Using the data from two large multicenter cohorts, we developed and externally validated a simple classification tree for hospital admission in acute asthma. Given its internal and external validity, we believe that this classification tree is a potentially useful tool for risk stratification and may aid decision-making in the emergency care of acute asthma.
The classification tree includes three important variables (i.e., hospitalization history, oxygen saturation, and initial PEF) that can be readily assessed at the time of ED presentation, plus one variable (change in PEF) that updates the risk of admission during the ED course. The risk stratification scheme is similar to what is outlined in the asthma guidelines – a brief history-taking, measurements of PEF and oxygen saturation, plus repeated assessments of PEF [19
], but extends the guideline algorithm to an explicit, relatively simple, bed-side tool for risk stratification. For example, CART identified 95% as the cutoff point for room-air oxygen saturation in the classification tree. This finding is of potential importance as the CART algorithm considered this as the optimal cutoff for the continuous predictor of oxygen saturation by an exhaustive search of all possible splits.

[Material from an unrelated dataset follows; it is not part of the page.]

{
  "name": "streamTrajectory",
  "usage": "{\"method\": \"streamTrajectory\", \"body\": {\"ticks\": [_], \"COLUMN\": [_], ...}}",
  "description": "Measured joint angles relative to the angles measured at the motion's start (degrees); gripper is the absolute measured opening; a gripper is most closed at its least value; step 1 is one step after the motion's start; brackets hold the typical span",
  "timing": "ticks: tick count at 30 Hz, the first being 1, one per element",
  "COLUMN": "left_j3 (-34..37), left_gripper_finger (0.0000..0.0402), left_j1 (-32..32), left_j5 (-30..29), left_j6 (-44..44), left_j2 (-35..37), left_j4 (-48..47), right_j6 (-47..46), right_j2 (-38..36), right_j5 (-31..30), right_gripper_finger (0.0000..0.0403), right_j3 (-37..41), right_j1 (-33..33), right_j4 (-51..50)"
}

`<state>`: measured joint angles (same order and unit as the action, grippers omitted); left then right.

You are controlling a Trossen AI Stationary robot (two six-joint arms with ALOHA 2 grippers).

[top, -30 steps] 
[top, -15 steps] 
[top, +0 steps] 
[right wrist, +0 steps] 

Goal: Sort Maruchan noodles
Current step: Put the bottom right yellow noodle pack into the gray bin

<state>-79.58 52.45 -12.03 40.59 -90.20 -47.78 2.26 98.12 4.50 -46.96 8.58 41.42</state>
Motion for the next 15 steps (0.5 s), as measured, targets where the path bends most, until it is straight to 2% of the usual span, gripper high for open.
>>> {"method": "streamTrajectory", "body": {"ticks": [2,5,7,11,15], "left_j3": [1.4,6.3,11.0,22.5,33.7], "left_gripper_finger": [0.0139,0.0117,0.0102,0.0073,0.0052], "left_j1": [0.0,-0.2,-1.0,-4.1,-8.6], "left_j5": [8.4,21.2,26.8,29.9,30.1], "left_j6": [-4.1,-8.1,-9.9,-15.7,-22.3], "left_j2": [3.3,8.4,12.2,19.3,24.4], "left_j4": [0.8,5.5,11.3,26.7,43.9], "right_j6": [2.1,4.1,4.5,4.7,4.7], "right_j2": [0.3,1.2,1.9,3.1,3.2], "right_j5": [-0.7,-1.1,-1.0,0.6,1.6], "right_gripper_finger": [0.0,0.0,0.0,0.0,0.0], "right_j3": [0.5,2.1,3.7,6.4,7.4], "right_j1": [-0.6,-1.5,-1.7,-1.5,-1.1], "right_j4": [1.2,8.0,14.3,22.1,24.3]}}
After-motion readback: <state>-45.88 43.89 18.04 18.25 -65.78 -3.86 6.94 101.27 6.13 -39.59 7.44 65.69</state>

The similarity between the guideline and CART algorithms suggests that emergency physicians have followed the guidelines to risk-stratify ED patients with acute asthma; however, the validation process indicates there are modest variations in admission practices over time. For example, compared with the NEDSS physicians, the MARC physicians seemed to put more weight on “non-improved PEF” when making admission decisions, as reflected by higher admission rates in Group 5. This variation also explained the somewhat decreased discriminatory ability of the decision tree in the validation cohort. Nonetheless, this is expected because applying a previously derived model to external data is the true test of a predictive model [28
The CART algorithm has several strengths. First, in a simple 3-step process using 4 variables, the tree-structured decision rule can identify high-risk and low-risk patients, with a variation of more than a 5-fold difference in risk of admission. Compared with multivariable-generated decision rules, the processes and the number of variables involved in obtaining risk estimates are significantly reduced. Second, the CART method uses asymmetric stratification, i.e., different binary splitters at the same level. This feature not only is congruent with physicians’ decision-making processes but also greatly enhances the efficiency of the risk-stratification process.
This study has some potential limitations. First, we did not have information on follow-up outcomes for both cohorts, such as post-ED relapse. Inclusion of follow-up outcomes would have allowed us to examine the need for admission. Rather, we applied the CART method to understand admission practices in large ED samples over time. Second, there is no precise risk threshold that can uniformly dictate which patients should be admitted to the hospital. Thus, the CHOP tree should be used to aid decision making, not to replace physician’s judgment. Third, the areas under the ROC curve in CART analyses are not as high as those seen in multivariable modeling, as CART usually uses fewer variables and generates risk estimates for groups, not individuals [4
]. Fourth, we were not able to derive the percent predicted PEF due to lack of height. Future studies that prospectively measure this item may improve the classification tree. Finally, there are some important variables (e.g., physical findings) that have been shown to predict asthma hospitalization [2
] but are infrequently documented in the medical record. Inclusion of these variables might better risk-stratify patients but would add complexity to the rule.
In summary, we developed and externally validated a novel CHOP classification tree for hospitalization among ED patients with acute asthma. By elaborating on the algorithm outlined in the asthma guidelines [19
], this CART-based algorithm risk-stratifies patients using three variables at ED presentation and one variable after initial management. Use of this explicit risk stratification rule may aid decision-making in the emergency care of acute asthma.